_Goal of the exercise_.
Drop the images; return everything else in the listing below exactly.

_Recorded information_.
★ ★ ★ ★ ★ ★ ★

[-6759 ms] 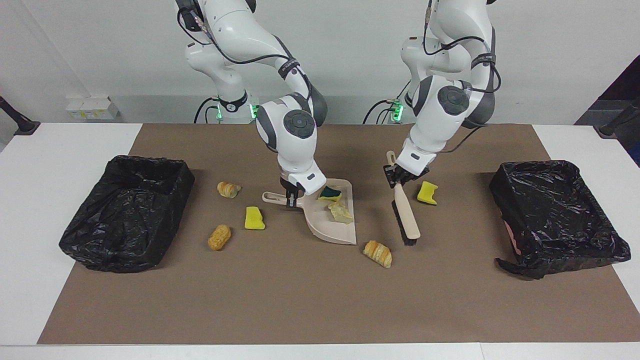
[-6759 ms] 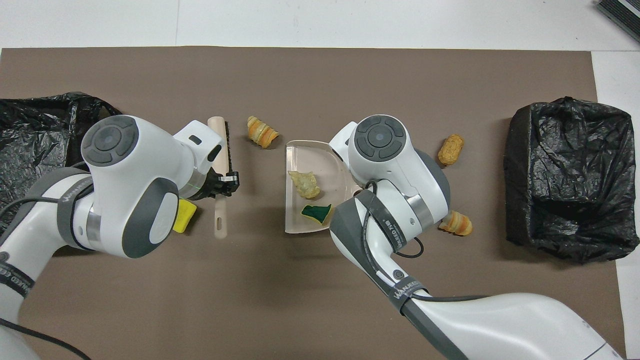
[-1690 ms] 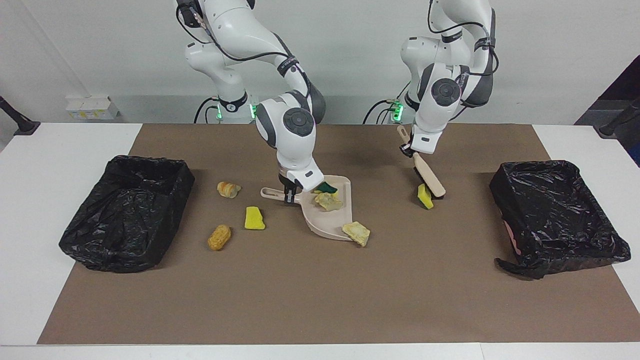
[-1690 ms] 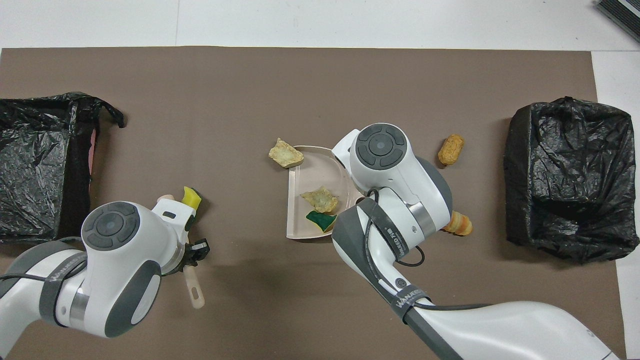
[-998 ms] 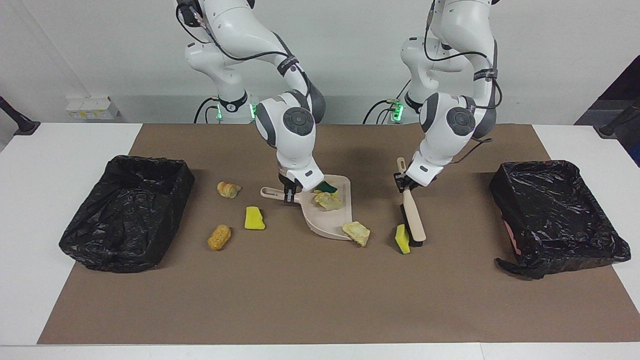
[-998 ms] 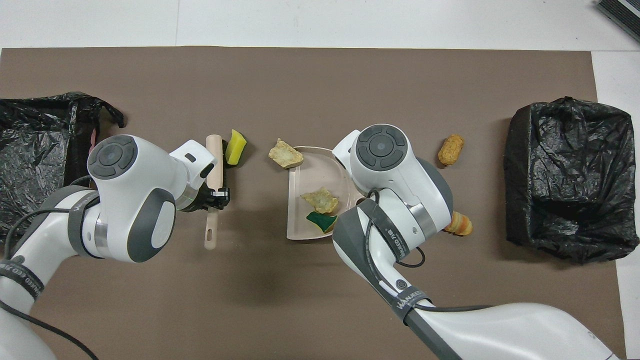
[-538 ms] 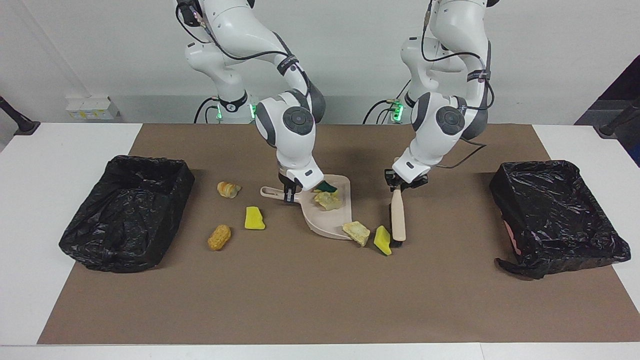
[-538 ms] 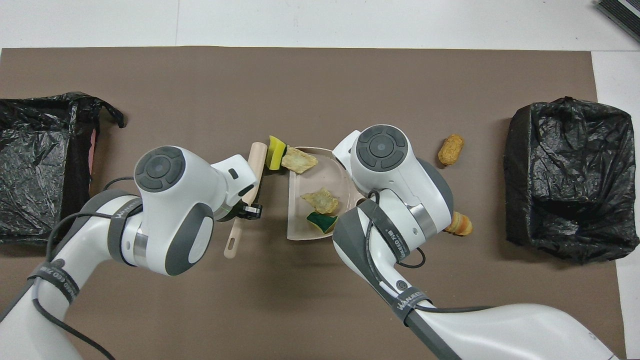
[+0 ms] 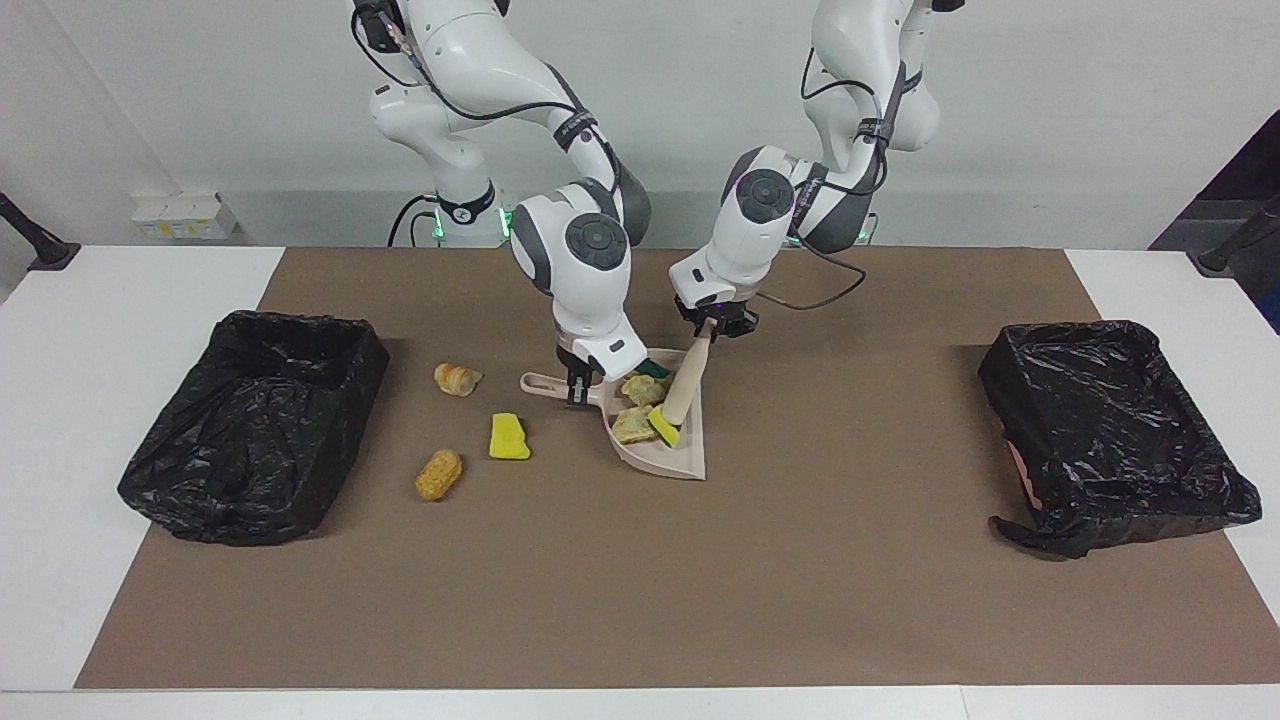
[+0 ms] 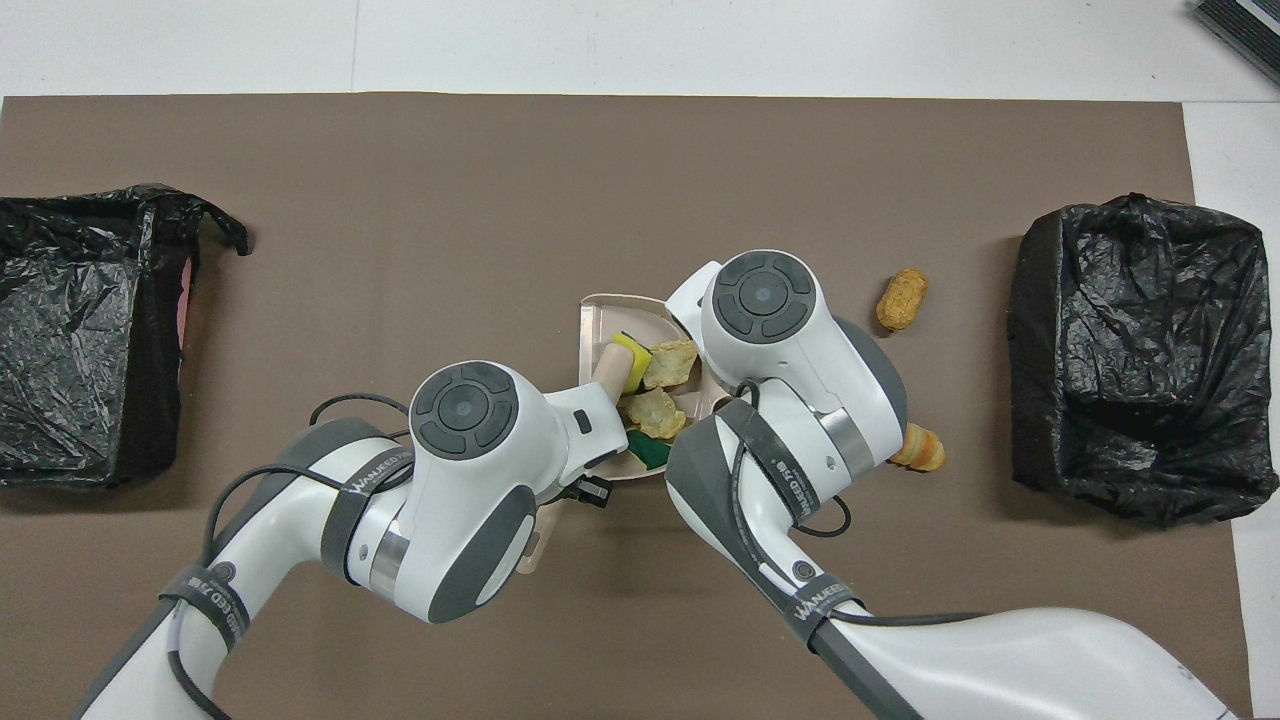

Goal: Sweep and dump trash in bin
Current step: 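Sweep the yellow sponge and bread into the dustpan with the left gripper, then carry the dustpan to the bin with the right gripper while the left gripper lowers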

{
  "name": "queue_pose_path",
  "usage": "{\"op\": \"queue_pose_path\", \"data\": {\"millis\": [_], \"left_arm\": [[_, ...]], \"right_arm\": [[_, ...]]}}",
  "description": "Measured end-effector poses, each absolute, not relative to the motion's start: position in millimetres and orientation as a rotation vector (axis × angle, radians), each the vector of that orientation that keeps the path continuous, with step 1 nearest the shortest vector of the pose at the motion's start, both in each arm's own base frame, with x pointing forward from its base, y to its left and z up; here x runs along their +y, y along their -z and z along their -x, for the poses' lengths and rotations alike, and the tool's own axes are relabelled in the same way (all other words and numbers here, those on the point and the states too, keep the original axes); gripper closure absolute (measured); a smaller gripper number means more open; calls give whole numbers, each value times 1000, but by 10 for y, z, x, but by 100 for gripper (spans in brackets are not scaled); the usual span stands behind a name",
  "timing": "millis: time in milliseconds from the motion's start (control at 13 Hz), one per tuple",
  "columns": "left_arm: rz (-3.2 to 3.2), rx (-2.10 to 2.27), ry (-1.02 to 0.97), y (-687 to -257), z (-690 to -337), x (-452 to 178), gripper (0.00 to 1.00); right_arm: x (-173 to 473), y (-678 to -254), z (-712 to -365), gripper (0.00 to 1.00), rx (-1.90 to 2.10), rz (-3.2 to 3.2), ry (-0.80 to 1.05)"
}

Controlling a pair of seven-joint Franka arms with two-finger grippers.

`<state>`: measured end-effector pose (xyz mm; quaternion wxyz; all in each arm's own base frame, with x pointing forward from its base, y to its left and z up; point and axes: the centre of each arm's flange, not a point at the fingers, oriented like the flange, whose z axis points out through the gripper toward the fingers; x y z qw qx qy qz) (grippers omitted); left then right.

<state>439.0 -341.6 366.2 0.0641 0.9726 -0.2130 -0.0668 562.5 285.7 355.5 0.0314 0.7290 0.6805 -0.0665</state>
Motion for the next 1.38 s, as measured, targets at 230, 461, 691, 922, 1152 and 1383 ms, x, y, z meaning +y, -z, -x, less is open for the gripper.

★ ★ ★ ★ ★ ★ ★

_The answer_.
[-6759 ms] 
[-6759 ms] 
[-1690 ms] 
[-1690 ms] 
[-998 ms] 
[-998 ms] 
[-538 ms] 
[-538 ms] 
[+0 ms] 
[+0 ms] 

Goal: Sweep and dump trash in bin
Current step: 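Sweep the yellow sponge and bread into the dustpan with the left gripper, then carry the dustpan to the bin with the right gripper while the left gripper lowers
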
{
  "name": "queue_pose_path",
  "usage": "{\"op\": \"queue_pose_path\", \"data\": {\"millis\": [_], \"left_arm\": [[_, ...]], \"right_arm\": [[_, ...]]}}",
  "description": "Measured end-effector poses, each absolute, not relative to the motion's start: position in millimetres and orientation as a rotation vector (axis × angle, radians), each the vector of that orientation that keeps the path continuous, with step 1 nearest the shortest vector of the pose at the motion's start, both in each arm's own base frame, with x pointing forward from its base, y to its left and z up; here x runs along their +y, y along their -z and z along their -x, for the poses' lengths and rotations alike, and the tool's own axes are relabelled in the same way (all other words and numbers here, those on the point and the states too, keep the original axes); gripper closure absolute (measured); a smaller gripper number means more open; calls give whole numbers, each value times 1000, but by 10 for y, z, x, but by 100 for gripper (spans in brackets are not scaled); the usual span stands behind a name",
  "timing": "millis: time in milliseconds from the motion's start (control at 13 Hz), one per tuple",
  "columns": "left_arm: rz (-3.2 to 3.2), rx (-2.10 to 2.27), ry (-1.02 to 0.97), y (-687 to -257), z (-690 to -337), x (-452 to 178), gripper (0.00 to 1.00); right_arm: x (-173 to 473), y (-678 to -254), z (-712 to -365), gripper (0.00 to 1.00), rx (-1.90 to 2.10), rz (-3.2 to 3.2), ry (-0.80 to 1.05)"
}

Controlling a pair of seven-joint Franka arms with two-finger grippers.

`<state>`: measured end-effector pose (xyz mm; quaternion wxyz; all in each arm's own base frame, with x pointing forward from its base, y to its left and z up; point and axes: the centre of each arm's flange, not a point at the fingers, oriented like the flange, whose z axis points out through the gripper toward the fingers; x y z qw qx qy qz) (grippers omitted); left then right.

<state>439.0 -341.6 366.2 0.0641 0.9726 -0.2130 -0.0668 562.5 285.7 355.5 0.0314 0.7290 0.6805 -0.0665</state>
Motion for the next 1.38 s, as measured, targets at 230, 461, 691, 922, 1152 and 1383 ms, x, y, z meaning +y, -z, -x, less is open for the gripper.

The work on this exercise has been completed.